The <item type="pipe"/> approach: This will need to insert the pipe's generated items just below the pipe item, but the entries generated by the pipe might need some identifier in order to for the program to recognize them and purge them.
Inserting the entries into the right position: g_string_insert() seems to fulfill what I need in order to edit the parser's context dynamically, but the problem with it is that it requires a gssize variable (which I assume is how many characters along the program is looking at). The function g_markup_parse_context_get_position (), on the other hand, prints out the line number and character number GMarkupParser was looking at. There's three possible remedies for this, although I'm not sure which one is more practical.
Solution 1 (most ideal, but I don't know any functions that might serve this): Find a way to get the program to report back where it's looking at as a gssize variable instead of line and column, possibly not related to GMarkupParser.
Solution 2 (could be difficult, but it might be more practical): Recode the program to use libxml2 and use a tree-like approach to generating the items (which is how openbox does it).
Solution 3 (could be easily implemented, but I have no idea how this would work): Get the program to parse the stdout of the pipe as a context for a while, then resume normally. A placeholder for the spat out pipeitem entries might be necessary.
There are probably some other functions I didn't look at that could edit the context on the fly, or some other usages of some of the GMarkupParser functions that could serve this purpose. Which of the solutions would be more practical to implement, and why? If there's any other functions I forgot that could be used to generated the pipeitems and parse them normally, please do tell.

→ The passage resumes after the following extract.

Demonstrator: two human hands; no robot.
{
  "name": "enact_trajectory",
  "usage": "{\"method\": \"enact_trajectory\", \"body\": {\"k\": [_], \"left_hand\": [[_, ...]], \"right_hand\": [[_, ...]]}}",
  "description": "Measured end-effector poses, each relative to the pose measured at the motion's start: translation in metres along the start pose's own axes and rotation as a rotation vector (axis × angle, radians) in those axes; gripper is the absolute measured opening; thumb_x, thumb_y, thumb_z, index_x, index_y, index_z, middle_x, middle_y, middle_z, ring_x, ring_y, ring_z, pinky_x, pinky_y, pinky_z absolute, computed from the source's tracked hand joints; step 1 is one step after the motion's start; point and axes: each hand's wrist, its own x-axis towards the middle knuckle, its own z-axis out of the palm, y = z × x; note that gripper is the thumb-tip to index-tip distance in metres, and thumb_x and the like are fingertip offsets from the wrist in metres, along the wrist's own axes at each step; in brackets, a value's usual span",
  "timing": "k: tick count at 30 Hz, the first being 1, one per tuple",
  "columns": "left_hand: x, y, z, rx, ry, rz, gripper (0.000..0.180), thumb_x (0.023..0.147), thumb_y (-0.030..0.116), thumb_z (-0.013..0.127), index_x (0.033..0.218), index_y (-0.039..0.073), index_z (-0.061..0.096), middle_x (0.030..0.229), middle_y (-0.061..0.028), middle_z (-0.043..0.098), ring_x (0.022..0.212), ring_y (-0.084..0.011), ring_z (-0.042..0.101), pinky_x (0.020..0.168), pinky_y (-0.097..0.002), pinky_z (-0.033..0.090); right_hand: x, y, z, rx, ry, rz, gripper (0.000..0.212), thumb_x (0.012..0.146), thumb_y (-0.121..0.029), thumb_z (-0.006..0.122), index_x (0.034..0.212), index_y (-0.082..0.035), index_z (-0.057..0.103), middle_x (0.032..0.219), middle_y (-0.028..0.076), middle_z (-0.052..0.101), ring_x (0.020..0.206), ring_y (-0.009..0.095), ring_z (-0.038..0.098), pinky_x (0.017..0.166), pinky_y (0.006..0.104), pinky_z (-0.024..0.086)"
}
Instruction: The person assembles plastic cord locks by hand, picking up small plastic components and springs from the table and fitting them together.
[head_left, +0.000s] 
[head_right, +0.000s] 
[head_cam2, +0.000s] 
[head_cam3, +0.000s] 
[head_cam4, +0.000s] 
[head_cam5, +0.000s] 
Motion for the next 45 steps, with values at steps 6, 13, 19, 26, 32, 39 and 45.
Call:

[EDIT]: I'm trying #3, but somehow the pipe function can't access the parser variable even though it's static (I commented it out for now until I can get it to work). http://pastebin.com/pLuUgWsT <- the file so far, with the lines involving the parser variable and pipes highlighted.
[EDITEDIT] #3 doesn't work...so...back to solutions 1 & 2 for testing.
[EDITEDITEDIT] I figured out how to do this now: split the stream into chunks, each pipeitem with its own chunk. Then replace the pipeitem's chunk with its command output. Sorry if this was troublesome, but I hope it helps others trying to do the same.